RESULTS: A total of 80 advanced colorectal adenoma patients (71.3% male, mean age of 60.4 years) and 16 control patients were enrolled in this study. The mean ranking of cIAP2 was higher in the control group (68.88 vs. 44.43, P = 0.001). The expression levels of hTERT, survivin, XIAP, and cIAP from both groups showed no differences. The expression of survivin, XIAP, cIAP1, cIAP2, and hTERT depending on certain factors of advanced adenoma, including the number (two or fewer vs. three or more), size (smaller than 1 cm vs. larger than 1 cm), grade of dysplasia (low grade adenoma vs. high grade adenoma), pathology (tubular adenoma vs. villous adenoma), and presence of endometrial intraepithelial neoplasms, showed no significant correlations in the Mann-Whitney U-test.
CONCLUSIONS: The expression of the IAP family and hTERT, except cIAP2, in the normal mucosa of patients with advanced colorectal adenoma were not different from those of the control group. There were no differences in the IAP family and hTERT according to the characteristics of advanced adenoma.

INTRODUCTION

Colorectal cancer (CRC) is the fourth most common cause of cancer-related deaths.1 The apoptotic and anti-apoptotic signaling pathways are important in regulating carcinogenesis and determining cancer progression and prognosis. Molecules associated with apoptosis have significance as cancer diagnostic markers and therapeutic targets. The inhibitor of apoptosis protein (IAP) family includes several important molecules involved in apoptosis that might represent such targets. There is increasing evidence that the IAP family members are essential for anti-apoptotic signal transduction and that the expression of IAPs increases, leading to poor colon cancer outcome and prognosis and to the drug resistance of tumors.2–4 X-linked IAP (XIAP), cIAP1, cIAP2, and survivin are prognostic markers of colorectal cancer, and survivin and cIAP2 are also used to predict the efficacy of anticancer treatments in CRC patients.5

CRC also undergoes a multi-step process, which is associated with genetic alterations.6 Human telomerase reverse transcriptase (hTERT) stabilizes chromosomal ends by extending the telomeric repeat sequences and plays an important role in cell survival, development and the proper functioning of various organs.7 hTERT activity is inhibited in normal somatic tissues, but hTERT expression is increased in most human tumors.8 Telomerase reactivation in the cell is associated with carcinogenesis and is an important step in the immortalization process of tumors.9

It is not known whether the expression of major IAPs or hTERT is increased in normal colon tissue of patients with advanced adenoma or carcinoma in situ.
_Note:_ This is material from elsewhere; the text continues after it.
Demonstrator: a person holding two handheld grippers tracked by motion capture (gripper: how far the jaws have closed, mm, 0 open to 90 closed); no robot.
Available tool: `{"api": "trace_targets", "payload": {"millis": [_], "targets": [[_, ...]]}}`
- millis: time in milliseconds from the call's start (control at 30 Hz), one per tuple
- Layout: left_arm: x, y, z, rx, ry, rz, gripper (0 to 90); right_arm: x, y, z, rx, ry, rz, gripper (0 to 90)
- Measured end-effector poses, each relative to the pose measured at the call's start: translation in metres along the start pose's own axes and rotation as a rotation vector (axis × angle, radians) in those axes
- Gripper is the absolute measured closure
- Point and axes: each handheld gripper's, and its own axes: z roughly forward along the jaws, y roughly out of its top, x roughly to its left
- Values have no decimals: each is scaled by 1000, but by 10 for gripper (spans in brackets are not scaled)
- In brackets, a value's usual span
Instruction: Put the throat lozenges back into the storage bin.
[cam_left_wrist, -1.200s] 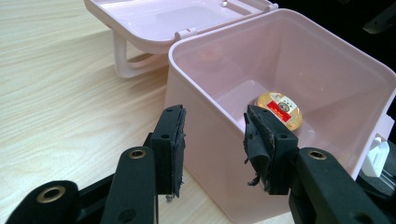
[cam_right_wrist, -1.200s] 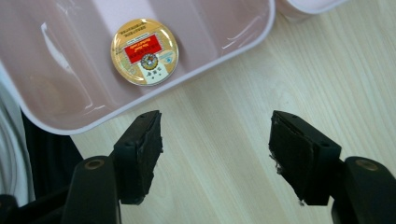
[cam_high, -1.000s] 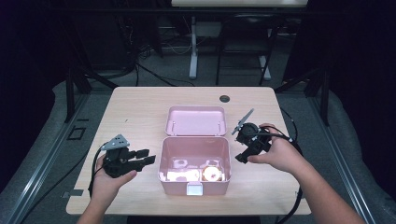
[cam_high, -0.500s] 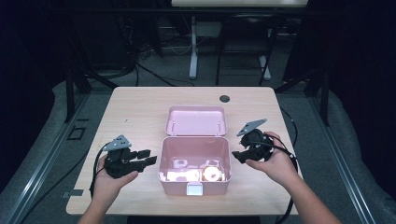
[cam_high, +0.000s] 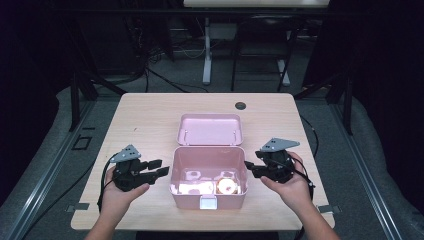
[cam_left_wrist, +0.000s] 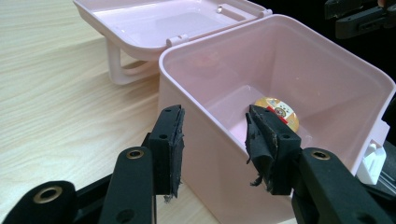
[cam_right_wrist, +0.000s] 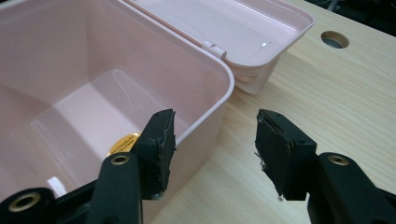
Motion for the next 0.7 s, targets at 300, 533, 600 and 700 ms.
{"api": "trace_targets", "payload": {"millis": [300, 533, 600, 700], "targets": [[-5, -1, 6, 12, -11, 4, 564, 8, -12, 3, -71, 25, 64, 446], [-8, -4, 13, 30, -12, 12, 576, 12, -18, 10, -66, 55, 83, 492], [-8, -4, 14, 25, -14, 14, 602, 12, -19, 10, -69, 61, 92, 512], [-9, -5, 16, 21, -14, 5, 616, 13, -20, 11, -73, 68, 102, 536]]}}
In this study, we evaluated the factors associated with apoptosis and proliferation in the normal colon mucosa of patients with advanced adenoma or carcinoma in situ compared to normal subjects and the expression levels of these factors according to the characteristics of advanced adenoma.

MATERIALS AND METHODS

1. Study subjects

This is a prospective study conducted at the Seoul National University Bundang Hospital, Gyeonggi-do, Korea. To be included in the study, subjects were required to meet the following criteria: (1) Patients with pathologically-proven of advanced colorectal adenoma (3 or more adenoma, larger than 1 cm adenoma, villous adenoma, high grade dysplasia) or colonic adenoma in situ. (2) Patients receiving a colonoscopy for the purpose of routine screening or irritable bowel syndrome. Patients with a history of previous CRC, including hereditary CRC, colon resection, and known inflammatory bowel disease (Crohn’s disease or ulcerative colitis), 85 years or older or high risk of bleeding were excluded.
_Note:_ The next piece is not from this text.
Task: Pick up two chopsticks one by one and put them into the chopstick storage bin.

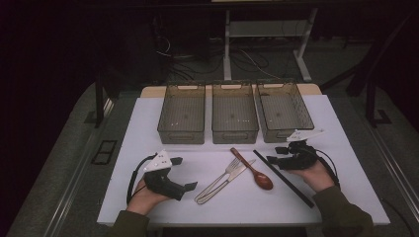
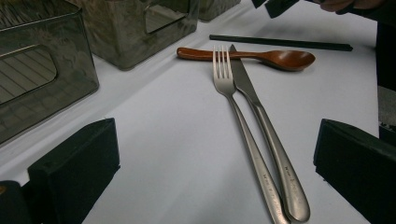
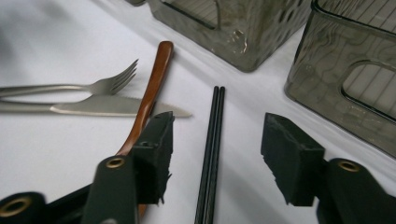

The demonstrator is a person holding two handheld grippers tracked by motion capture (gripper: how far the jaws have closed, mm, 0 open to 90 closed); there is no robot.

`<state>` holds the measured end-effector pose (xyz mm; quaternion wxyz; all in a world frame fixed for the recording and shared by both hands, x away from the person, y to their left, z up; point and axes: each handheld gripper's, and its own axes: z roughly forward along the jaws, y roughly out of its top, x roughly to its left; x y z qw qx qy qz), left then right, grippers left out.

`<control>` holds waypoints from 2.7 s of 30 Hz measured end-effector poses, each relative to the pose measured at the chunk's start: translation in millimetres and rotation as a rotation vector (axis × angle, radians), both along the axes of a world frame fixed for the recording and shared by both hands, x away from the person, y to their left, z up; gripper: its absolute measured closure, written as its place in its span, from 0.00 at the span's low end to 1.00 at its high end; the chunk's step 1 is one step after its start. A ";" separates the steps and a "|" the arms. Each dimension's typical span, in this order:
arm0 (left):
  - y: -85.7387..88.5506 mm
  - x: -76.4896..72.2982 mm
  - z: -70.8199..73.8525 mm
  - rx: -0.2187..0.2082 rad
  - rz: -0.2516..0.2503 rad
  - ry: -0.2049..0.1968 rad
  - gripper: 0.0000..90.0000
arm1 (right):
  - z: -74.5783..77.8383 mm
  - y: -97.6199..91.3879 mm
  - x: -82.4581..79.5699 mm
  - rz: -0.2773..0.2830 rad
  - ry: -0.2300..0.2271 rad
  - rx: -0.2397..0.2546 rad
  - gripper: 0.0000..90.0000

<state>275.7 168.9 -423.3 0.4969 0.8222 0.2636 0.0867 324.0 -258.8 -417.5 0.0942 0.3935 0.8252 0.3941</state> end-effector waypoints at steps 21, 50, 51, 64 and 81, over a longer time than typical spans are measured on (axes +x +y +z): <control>1.1 -3.3 -1.6 -0.001 0.008 0.007 0.00 | -5.4 -36.0 -54.6 0.036 -0.022 0.014 0.49; 0.1 -3.2 -4.4 -0.004 0.008 0.019 0.00 | -21.4 -66.5 -90.4 0.021 0.031 -0.055 0.85; 0.2 -3.2 -4.4 -0.003 0.008 0.019 0.00 | -21.8 -65.7 -90.5 0.021 0.034 -0.054 0.85; 0.2 -3.2 -4.5 -0.002 0.009 0.017 0.00 | -25.6 -62.5 -89.3 0.031 0.050 -0.096 0.89; -0.7 -3.2 -4.8 0.004 0.006 0.018 0.00 | -28.5 -60.2 -87.1 0.027 0.029 -0.147 0.90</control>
In the 80 patients diagnosed with advanced adenoma or carcinoma in situ, normal tissues were collected at sigmoid colon about 20 cm above anal verge during the polypectomy procedure. Random biopsies were also performed on an AV 20 cm sigmoid colon in 16 patients who underwent a colonoscopy for the purpose of medical check-up or suspected irritable bowel syndrome.

The expression levels of the major IAPs, such as XIAP, cIAP1, cIAP2, survivin and hTERT, in both groups were analyzed by real-time PCR. In addition, we analyzed whether the expression of these factors varies according to the characteristics of the advanced adenomas (number, size, grade of dysplasia, and pathology). The study protocol was approved by the Institutional Review Board of SNUH (IRB No. B-1308/215-008).
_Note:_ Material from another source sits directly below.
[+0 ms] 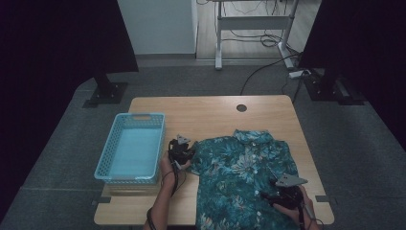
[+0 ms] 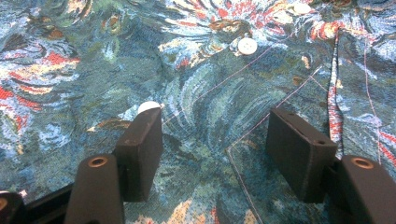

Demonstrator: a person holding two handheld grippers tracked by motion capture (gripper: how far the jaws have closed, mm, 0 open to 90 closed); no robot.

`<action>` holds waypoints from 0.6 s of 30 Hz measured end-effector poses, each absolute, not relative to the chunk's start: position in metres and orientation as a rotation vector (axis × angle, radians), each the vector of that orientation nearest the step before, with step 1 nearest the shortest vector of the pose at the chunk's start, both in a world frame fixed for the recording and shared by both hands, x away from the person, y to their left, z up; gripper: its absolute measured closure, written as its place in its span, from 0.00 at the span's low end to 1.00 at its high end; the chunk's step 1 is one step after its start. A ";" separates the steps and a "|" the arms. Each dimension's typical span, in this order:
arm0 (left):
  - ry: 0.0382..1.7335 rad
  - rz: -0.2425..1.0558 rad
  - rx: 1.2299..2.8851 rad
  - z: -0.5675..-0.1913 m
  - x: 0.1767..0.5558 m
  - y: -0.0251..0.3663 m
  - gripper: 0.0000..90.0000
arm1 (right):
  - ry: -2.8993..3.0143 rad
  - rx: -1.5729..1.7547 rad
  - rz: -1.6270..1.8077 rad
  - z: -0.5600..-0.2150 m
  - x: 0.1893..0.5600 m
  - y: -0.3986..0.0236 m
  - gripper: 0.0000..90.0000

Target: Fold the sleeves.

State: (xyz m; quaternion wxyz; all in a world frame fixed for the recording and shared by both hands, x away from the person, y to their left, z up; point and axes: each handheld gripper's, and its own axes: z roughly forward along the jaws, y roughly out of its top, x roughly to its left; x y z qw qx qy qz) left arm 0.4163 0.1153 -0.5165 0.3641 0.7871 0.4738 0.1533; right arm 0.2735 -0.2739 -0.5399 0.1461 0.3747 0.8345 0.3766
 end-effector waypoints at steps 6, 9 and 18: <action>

2. Quantitative real-time PCR

The rotor gene system (Corbett Research, Sydney, Australia) was used to run quantitative real-time polymerase chain reaction. The absolute quantification assay was chosen to analyze hTERT expression. PCR was performed using a total reaction volume of 20 μL containing 1x TaqMan universal master mix with AmpErase uracil N-glycosylase (to prevent the re-amplification of carry-over PCR products; Applied Biosystems, Foster City, CA, USA), 600 nM of each primer, 200 nM TaqMan probe, and 1 μL of unknown cDNA or 2 μL of the standard template. All of the samples (unknown or standard) were run in duplicate and accompanied by a non-template control. Thermal cycling conditions included 2 minutes at 50°C and 10 minutes at 95°C, followed by 45 cycles at 95°C for 15 seconds and 60°C for 60 minutes.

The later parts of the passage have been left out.